INDIAN ROCKS BEACH - In a letter to the president of the Pinellas County Mayors Council, Mayor Bill Ockunzzi has shifted the spotlight from the litigation involving the county and 21 cities over charter issues to how the charter should look in the future.

"Drop the lawsuit and pursue positive amendments to the County Charter for the benefit and protection of our citizens," Ockunzzi wrote in the December 18 letter to Frank Hibbard, who is the mayor of Clearwater.

Indian Rocks Beach, along with two other municipalities, did not join in the lawsuit which at first tried to stop charter amendments from being on the ballot in November and after the election has tried to further fight the county on the results of the voting.

Ockunzzi indicated that he favored the cities working together through the initiative process to place charter amendments before the voters.

This would "protect taxpayer pocket books by stopping the County Commission's ongoing and continuous quest for more power, control and revenue," Ockunzzi wrote.

He then listed four suggested amendments to the charter that would accomplish this, in his view. They are:

1. Seek an amendment that requires future charter review committees to be made up of elected officials from municipalities in proportion to the percentage of citizens who live in cities.

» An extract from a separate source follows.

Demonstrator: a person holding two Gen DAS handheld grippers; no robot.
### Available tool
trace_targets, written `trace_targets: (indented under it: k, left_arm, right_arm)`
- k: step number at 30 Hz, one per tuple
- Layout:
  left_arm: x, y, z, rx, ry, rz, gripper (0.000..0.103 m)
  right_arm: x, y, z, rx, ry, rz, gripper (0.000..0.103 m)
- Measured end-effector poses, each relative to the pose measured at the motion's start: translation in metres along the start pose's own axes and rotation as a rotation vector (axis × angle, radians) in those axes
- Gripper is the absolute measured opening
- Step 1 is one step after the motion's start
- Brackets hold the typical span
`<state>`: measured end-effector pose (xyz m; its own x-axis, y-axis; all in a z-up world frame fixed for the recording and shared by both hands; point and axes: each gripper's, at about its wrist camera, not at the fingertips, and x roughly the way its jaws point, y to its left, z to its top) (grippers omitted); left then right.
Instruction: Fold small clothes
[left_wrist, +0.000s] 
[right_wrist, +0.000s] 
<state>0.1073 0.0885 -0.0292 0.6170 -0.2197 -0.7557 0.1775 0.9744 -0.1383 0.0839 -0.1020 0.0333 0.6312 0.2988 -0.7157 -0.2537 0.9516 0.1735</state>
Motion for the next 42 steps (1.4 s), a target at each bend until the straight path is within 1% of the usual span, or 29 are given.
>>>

2. Seek an amendment that limits county taxing authority to the rollback rate plus, say, 5 percent unless six of the seven members of the County Commission vote for a higher rate. Any rate more than 8 percent above the rollback rate should require approval by all commission members.

3. Seek an amendment that limits county spending on new programs to countywide functions only, including equitable and mandatory revenue sharing with the cities.

4. Seek an amendment that requires the election of commission members from equally sized single member districts. Currently, some members come from districts and others are elected at large. Ockunzzi says that this punishes voters in small cities because large cities dominate the county.

In summation, Ockunzzi wrote that the cities should seek to amend the charter so that their governments and citizens get the protection needed to assure that future charter review committees "do not engage in further mischief" leading to attempts to dissolve or dilute municipal home rule and/or create mega government entities for the purpose of centralizing power at the county level.

This last was what the lawsuit brought by the cities was sort of all about and is also a swipe at the idea that the goal among some in the county is to make the county government dominant and overriding in Pinellas.

Some claim that Steve Spratt, the county administrator, who came from Miami-Dade where that kind of county dominance has taken place, was brought here to facilitate that goal.